Porém, suprema crueldade, os outros sentidos estavam atentos e fortes no seu corpo. Ouviu que as outras galinhas desciam do poleiro cantando alegremente. Ela, coitada, armou um pulo no vácuo e foi cair no chão invisível, tocando-o com o bico, pés, peito, o corpo todo. As outras cantavam.
Espichava inutilmente o pescoço para passar além da sombra. Queria ver, queria ver! Para depois cantar.
As mãos carinhosas do dono suspenderam-na do chão.
– A coitada está cega, Inácia! Cega!
– É.
Nos olhos raiados de sangue do carroceiro (ele era carroceiro) boiavam duas lágrimas enormes.
Religiosamente, pela manhãzinha, ele dava milho na mão para a galinha cega. As bicadas tontas, de violentas, faziam doer a palma da mão calosa.

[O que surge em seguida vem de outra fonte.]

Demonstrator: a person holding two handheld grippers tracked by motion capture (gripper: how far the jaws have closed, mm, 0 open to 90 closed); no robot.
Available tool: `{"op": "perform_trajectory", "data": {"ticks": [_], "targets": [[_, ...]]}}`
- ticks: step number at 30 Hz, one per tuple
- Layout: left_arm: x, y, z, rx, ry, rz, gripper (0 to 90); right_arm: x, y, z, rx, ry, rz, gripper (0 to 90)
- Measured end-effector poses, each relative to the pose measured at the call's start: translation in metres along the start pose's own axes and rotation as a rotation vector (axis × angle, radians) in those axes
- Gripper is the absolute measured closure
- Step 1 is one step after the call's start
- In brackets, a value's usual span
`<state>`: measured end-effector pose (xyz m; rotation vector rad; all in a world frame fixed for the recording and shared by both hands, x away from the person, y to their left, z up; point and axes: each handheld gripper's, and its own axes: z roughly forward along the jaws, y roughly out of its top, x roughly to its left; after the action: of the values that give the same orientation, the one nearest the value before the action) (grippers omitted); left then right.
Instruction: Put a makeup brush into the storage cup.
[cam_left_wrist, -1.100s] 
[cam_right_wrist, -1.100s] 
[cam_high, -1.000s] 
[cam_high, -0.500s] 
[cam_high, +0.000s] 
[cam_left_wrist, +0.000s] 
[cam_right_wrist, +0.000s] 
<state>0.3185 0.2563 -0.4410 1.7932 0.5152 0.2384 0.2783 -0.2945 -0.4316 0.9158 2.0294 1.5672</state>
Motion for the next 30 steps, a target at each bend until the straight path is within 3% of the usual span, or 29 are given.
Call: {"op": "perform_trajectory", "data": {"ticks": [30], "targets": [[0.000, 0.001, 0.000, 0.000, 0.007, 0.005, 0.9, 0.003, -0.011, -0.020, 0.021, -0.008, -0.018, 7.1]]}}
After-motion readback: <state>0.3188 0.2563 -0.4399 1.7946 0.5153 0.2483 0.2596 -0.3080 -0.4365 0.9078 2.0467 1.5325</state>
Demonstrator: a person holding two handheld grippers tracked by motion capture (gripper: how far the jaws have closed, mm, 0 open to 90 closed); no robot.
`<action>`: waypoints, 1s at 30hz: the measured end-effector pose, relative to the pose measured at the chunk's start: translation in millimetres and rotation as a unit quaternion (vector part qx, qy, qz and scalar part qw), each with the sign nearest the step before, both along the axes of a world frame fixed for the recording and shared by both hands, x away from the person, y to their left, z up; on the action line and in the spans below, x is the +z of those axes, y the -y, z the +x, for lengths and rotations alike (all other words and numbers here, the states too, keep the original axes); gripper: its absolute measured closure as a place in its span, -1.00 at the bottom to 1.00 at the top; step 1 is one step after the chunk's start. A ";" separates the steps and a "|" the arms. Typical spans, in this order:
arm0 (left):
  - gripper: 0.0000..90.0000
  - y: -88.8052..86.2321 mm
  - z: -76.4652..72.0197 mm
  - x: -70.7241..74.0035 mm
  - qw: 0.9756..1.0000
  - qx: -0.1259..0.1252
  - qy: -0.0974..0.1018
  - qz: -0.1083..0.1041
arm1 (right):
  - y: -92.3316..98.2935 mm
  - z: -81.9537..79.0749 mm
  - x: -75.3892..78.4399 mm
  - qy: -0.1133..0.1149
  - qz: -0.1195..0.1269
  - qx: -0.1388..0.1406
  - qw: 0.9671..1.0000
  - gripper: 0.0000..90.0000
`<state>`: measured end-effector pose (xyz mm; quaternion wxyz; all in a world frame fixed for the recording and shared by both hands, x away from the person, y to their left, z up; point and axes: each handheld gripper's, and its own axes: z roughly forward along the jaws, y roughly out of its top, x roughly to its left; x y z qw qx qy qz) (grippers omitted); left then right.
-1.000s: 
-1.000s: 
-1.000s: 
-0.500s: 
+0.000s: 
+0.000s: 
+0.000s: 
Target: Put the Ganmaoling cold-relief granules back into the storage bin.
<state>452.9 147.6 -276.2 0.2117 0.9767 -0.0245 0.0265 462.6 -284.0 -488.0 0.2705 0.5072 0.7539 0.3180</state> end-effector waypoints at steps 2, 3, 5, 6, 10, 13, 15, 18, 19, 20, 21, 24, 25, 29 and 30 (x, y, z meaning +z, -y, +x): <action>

E ele sorria. Depois a conduzia ao poço, onde ela bebia com os pés dentro da água. A sensação direta da água nos pés lhe anunciava que era hora de matar a sede; curvava o pescoço rapidamente, mas nem sempre apenas o bico atingia a água: muita vez, no furor da sede longamente guardada, toda a cabeça mergulhava no líquido, e ela a sacudia, assim molhada, no ar. Gotas inúmeras se espargiam nas mãos e no rosto do carroceiro agachado junto do poço. Aquela água era como uma bênção para ele. Como a água benta, com que um Deus misericordioso e acessível aspergisse todas as dores animais. Bênção, água benta, ou coisa parecida: uma impressão de doloroso triunfo, de sofredora vitória sobre a desgraça inexplicável, injustificável, na carícia dos pingos de água, que não enxugava e lhe secavam lentamente na pele.
Impressão, aliás, algo confusa, sem requintes psicológicos e sem literatura. Depois de satisfeita a sede, ele a colocava no pequeno cercado de tela separado do terreiro (as outras galinhas martirizavam muito a branquinha) que construíra especialmente para ela. De tardinha dava-lhe outra vez milho e água, e deixava a pobre cega num poleiro solitário, dentro do cercado.
Porque o bico e as unhas não mais catassem e ciscassem, puseram-se a crescer. A galinha ia adquirindo um aspecto irrisório de rapace, ironia do destino, o bico recurvo, as unhas aduncas. E tal crescimento já lhe atrapalhava os passos, lhe impedia de comer e beber. Ele notou mais essa miséria e, de vez em quando, com a tesoura, aparava o excesso de substância córnea no
serzinho desgraçado e querido.
Entretanto, a galinha já se sentia de novo quase feliz. Tinha delidas lembranças da claridade sumida. No terreiro plano ela podia ir e vir à vontade até topar a tela de arame, e abrigar-se do sol debaixo do seu poleiro solitário.
Ainda tinha liberdade – o pouco de liberdade necessário à sua cegueira. E milho. Não compreendia nem procurava compreender aquilo. Tinham soprado a lâmpada e acabou-se. Quem tinha soprado não era da conta dela. Mas o que lhe doía fundamente era já não poder ver o galo de plumas bonitas.
E não sentir mais o galo perturbá-la com o seu có-có-có malicioso. O ingrato.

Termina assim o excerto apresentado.